DRONE was developed using a Producer-Consumer pattern and utilizes the Unity Application Block as a dependency injection mechanism to facilitate extensibility. It is composed of a DomainProducer, a DomainConsumer, a PersistenceProvider and a variable number of Processors.

The interfaces

IDomainProvider - Implementer of this interface provides domains for the crawlers IBulkCrawler - Implementer of this interface is the Consumer of the domains. ICrawlProcessor - Each class that interacts with a crawled domain/page implements this interface IPersistenceProvider - Each crawl processor calls a configured persistence provider for saving the data it "processes"

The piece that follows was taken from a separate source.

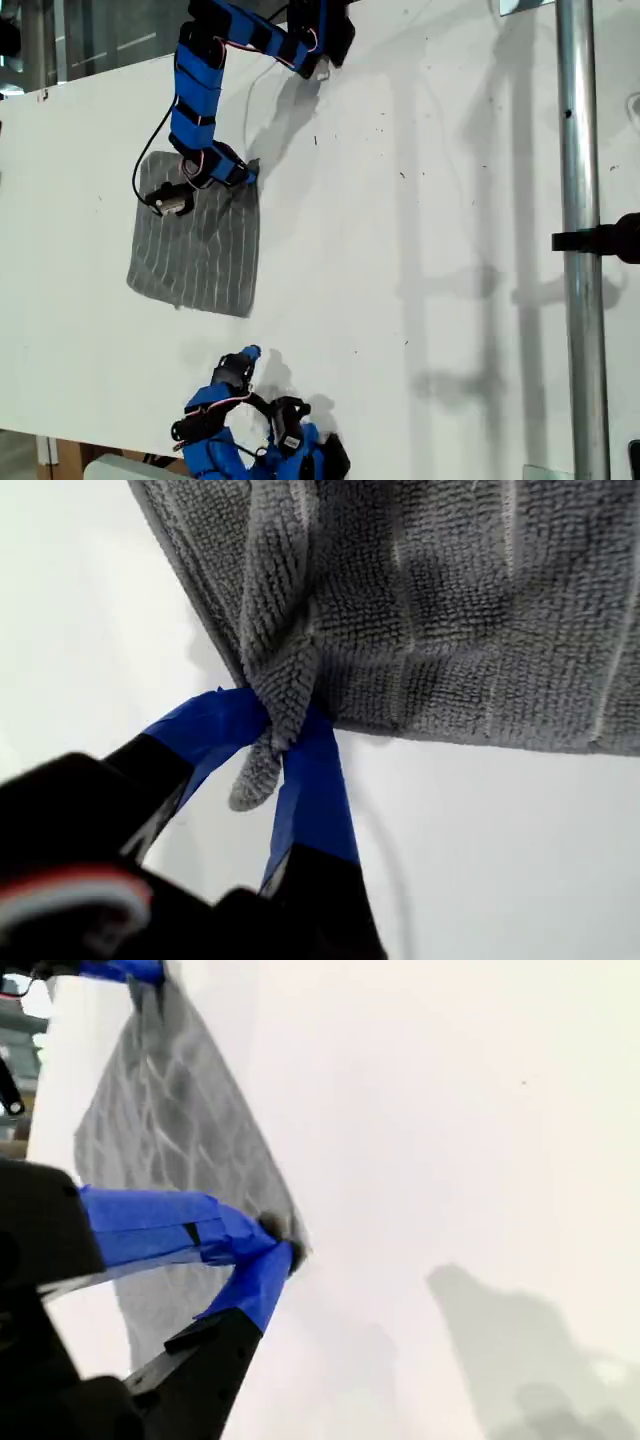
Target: Grasp corners of a towel and fold twice.
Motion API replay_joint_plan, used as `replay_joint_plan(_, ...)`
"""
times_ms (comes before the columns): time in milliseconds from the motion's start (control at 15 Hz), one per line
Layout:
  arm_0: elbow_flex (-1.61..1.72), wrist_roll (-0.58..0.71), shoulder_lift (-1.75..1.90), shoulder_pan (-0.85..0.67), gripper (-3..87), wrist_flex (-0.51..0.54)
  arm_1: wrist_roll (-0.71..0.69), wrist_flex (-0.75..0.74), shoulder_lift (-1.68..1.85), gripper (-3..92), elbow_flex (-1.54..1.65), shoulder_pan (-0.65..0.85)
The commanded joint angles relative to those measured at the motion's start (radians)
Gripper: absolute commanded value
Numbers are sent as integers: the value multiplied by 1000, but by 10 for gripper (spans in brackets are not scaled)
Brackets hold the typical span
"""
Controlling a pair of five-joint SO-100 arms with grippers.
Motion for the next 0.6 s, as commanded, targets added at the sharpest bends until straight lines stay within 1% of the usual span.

Abot WebCrawler - Open source C# web crawler built for speed and flexibility. written by Steven Jones. https://code.google.com/p/abot/

The inner working basics

An implementation of the producer pulls domains from a source (csv file, database, etc.) and queues a list of domains. Multiple threads of consumers then pull from this queue and feed the domains to their instance of the abot web crawler. Once the web crawler has completed crawling a page and/or domain it notifies any listening processors. The processors will "process" the page for information they care about and then save the information by calling the configured persistence provider.

####What kind of data does DRONE collect?

DRONE Social Media authenticates with and calls Twitter, Facebook, YouTube and Crunchbase API's and records this data in SQL tables.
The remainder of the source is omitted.